E, no entanto, o show também se baseia na experiência de Wicks na dança. Embora Constance nunca apareça para a leitura, sua presença ainda é sentida, muitas vezes pairando ou circulando ao redor da mesa com movimentos destinados a interpretar o tom da leitura. Ela é uma presença fantasmagórica, a graciosidade aumentando as emoções sombrias da noite. Embora ela e Bill nunca interajam diretamente, grande parte da dança busca explorar seu vínculo invisível. Às vezes, Constance pode convocar vários membros do público para atuarem como parceiros de dança.

Artista Koryn Wicks

Koryn Wicks, criadora de “You Must Be Here for the Reading”, uma performance envolvente de tarô em que o público tem a tarefa de decifrar suas próprias cartas enquanto uma história melancólica se desenrola ao seu redor.

(Kayla Bartkowski/Los Angeles Times)

“Eu realmente acredito que uma das coisas mais bonitas que a arte faz por nós é nos lembrar que não estamos sozinhos”, diz Wicks.

A arte imersiva permite um senso de participação, que Wicks espera que aumente a apreciação da dança.
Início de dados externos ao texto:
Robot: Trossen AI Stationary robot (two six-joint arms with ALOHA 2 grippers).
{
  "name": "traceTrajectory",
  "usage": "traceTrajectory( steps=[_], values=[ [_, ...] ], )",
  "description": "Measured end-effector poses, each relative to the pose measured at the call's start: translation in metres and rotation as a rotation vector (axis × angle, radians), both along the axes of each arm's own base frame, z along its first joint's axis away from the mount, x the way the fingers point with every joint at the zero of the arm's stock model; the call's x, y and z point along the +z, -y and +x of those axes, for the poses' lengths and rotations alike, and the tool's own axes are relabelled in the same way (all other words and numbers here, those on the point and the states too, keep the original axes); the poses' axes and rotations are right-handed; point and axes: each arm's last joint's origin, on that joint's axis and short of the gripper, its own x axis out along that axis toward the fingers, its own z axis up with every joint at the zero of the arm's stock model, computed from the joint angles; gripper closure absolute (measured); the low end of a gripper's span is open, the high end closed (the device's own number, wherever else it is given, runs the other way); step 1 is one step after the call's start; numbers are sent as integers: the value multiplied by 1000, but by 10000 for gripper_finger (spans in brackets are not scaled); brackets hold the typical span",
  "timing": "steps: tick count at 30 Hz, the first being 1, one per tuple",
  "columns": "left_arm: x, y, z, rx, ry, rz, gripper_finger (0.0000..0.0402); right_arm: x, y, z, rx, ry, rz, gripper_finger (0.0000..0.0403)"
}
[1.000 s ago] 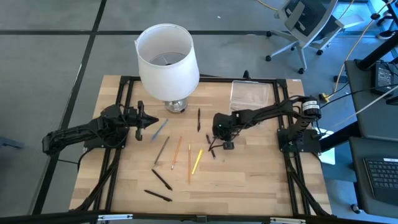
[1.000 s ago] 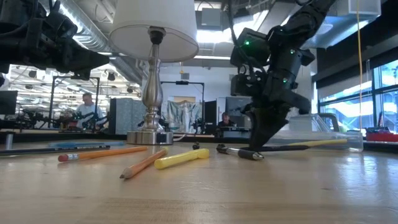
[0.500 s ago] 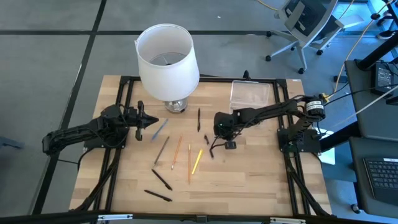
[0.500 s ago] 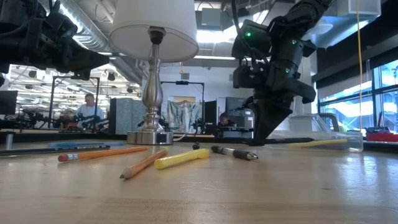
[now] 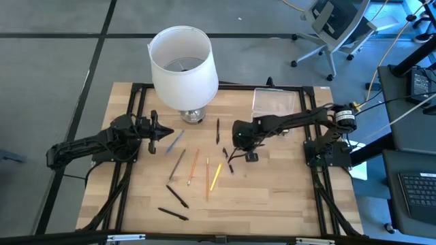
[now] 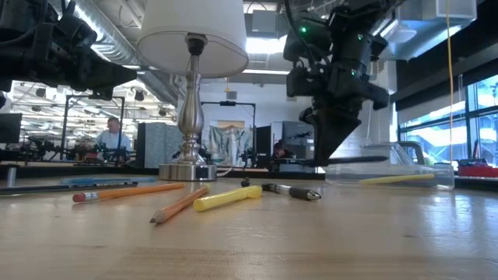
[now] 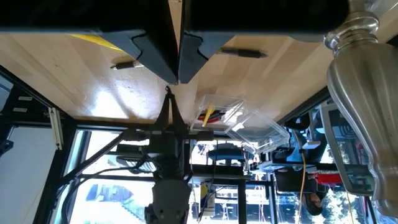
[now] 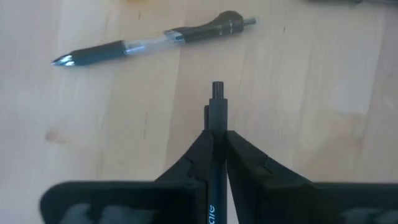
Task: Pick & place school supplies into a supply box
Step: Put the black pen into the transparent supply box
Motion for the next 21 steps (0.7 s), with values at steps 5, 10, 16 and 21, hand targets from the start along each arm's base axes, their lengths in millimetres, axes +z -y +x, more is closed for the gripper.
traceTrajectory(
  steps=[5, 10, 16, 21],
  values=[
    [0, 0, 0, 0, 0, -2, 393, 19, 0, -4, 9, -38, -6, 363],
    [0, 0, 0, 0, 1, -2, 395, 48, 3, -26, -39, -11, -63, 363],
    [0, 0, 0, 0, 0, -1, 394, 78, 13, -64, -172, 69, -182, 365],
    [0, 0, 0, 0, 0, 0, 395, 69, 26, -92, -281, 75, -253, 365]
  ],
)
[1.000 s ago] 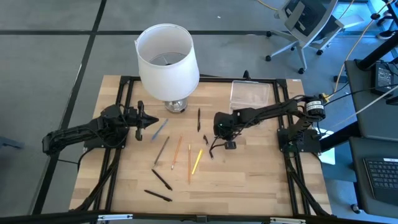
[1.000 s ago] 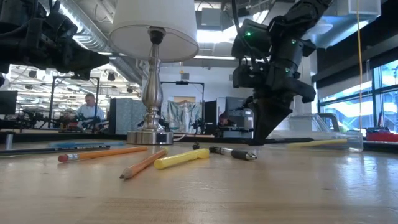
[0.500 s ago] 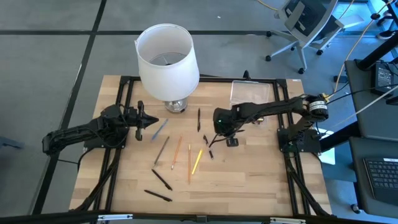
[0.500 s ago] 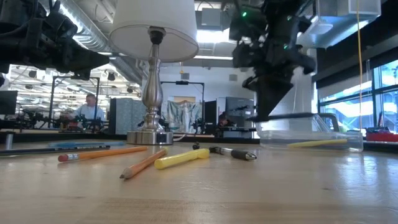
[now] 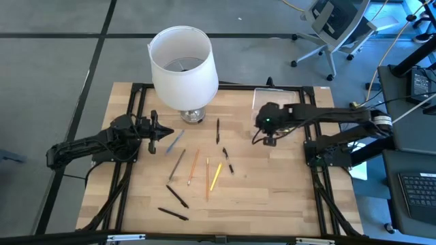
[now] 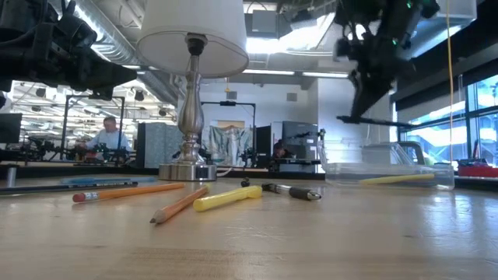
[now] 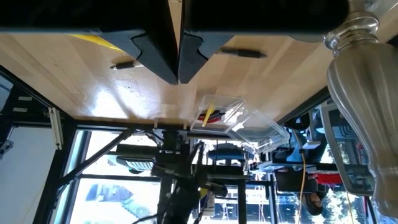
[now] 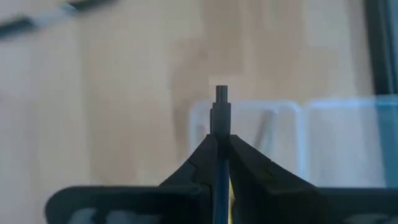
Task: Pick & place school supplies into a supply box
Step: Put the black pen into the transparent supply box
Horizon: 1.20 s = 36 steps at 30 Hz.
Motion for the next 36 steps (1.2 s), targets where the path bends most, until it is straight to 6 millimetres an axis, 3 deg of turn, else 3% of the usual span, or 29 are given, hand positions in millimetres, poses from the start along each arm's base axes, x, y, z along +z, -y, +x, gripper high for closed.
traceTrajectory(
  steps=[9, 15, 27, 36],
  values=[
    [0, 0, 0, 0, 0, -1, 395, -56, 20, -22, -73, 8, -14, 365],
    [0, 0, 0, 0, 0, -1, 394, -73, 25, -32, -98, -14, -11, 364],
    [0, 0, 0, 0, 0, 0, 395, -84, 23, -37, -93, -32, 6, 357],
    [0, 0, 0, 0, 0, -1, 394, -78, 23, -35, -143, -19, 26, 276]
  ],
)
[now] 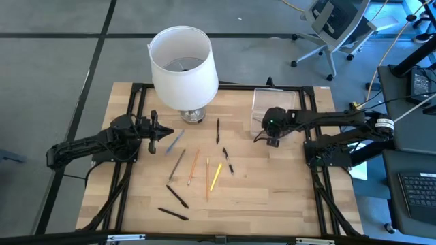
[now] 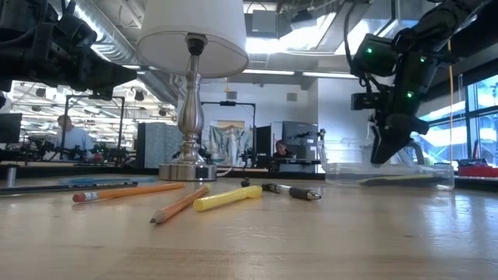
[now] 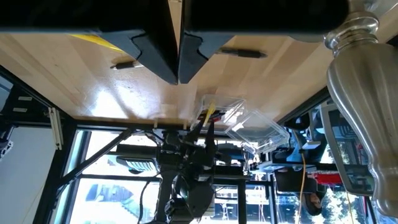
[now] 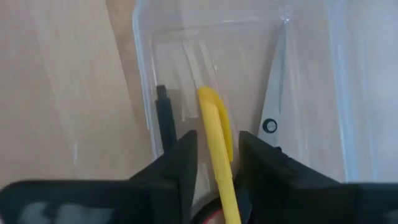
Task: Pick & place school supplies into a supply box
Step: Put the black pen into the transparent supply box
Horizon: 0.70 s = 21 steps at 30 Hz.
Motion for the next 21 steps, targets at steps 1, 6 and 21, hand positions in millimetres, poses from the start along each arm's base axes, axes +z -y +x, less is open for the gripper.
traceTrajectory(
  steps=[1, 6, 21],
  values=[
    [0, 0, 0, 0, 0, 0, 395, 4, 1, 2, -10, 9, 2, 270],
    [0, 0, 0, 0, 0, 0, 394, 34, 6, 18, -86, 123, 20, 262],
    [0, 0, 0, 0, 0, 0, 394, 72, -39, 63, 319, 495, 425, 262]
  ],
)
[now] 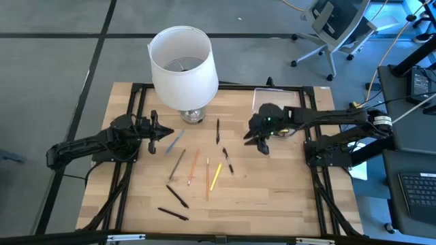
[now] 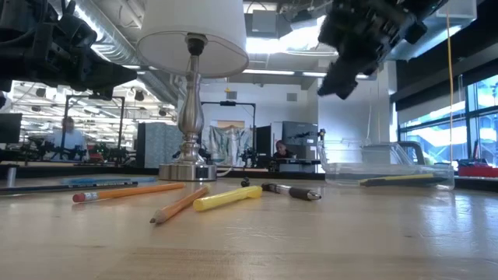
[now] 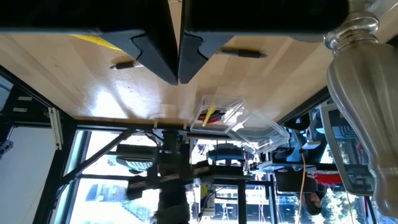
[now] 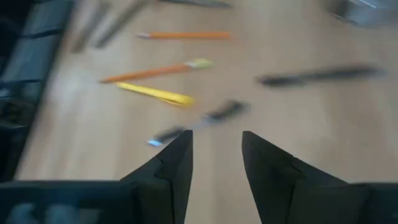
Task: Pick & place school supplies into a supply box
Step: Put the black pen into the transparent supply box
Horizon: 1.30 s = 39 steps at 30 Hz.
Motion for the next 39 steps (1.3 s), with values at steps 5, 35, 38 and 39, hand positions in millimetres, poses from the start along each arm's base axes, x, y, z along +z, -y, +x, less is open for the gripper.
traceTrajectory(
  steps=[5, 35, 38, 39],
  values=[
    [0, 0, 0, 0, 0, 0, 395, -2, -26, 12, 119, 63, 12, 276],
    [0, 0, 0, 0, 0, 0, 395, -38, -44, 42, 149, 44, -120, 385],
    [0, 0, 0, 0, 0, 0, 393, -39, -44, 43, 107, 38, -72, 371],
    [0, 0, 0, 0, 0, 0, 393, -39, -44, 43, 102, 36, -67, 367]
  ],
)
“A dança é uma forma de arte incorporada”, diz Wicks. “Há ciência que mostra que parte do prazer de assistir a dança vem de se imaginar em movimento. Na América do Norte, muitas pessoas não tiveram experiência ou educação com dança, especialmente dança de concerto. Depois, pedimos a eles que se sentem em uma cadeira pequena em um auditório escuro e não se movam para se divertir. Descobri através de minha pesquisa, tanto prática quanto acadêmica, que há algo em convidar o público a participar da dança que lhes permite extrair significado dela.”

‘Você deve estar aqui para a leitura’

Embora não haja tempo suficiente no show para que todos tenham uma experiência individual com o dançarino, assistir o público e o membro do elenco tentando entrar em sincronia um com o outro sublinha os temas de conexão da noite. Em última análise, esse é o espaço onde reside o show. “You Must Be Here for the Reading” usa o tarô como um meio de trazer alguma estrutura para nossas vidas muitas vezes desconectadas.

“Isso está em contradição com nosso momento histórico atual”, diz Wicks sobre o show. “É muito anti-IA. É pedir às pessoas que se sentem com livros e encontrem pequenas sementes e não necessariamente busquem soluções ou quebra-cabeças. É pedir-nos que nos conectemos, às vezes com estranhos.”

Mantive em segredo a pergunta que trouxe para a leitura, mas descobri que o programa fornecia uma resposta esperançosa. Não porque as cartas oferecessem uma solução. Em vez disso, eles forneceram uma comunidade.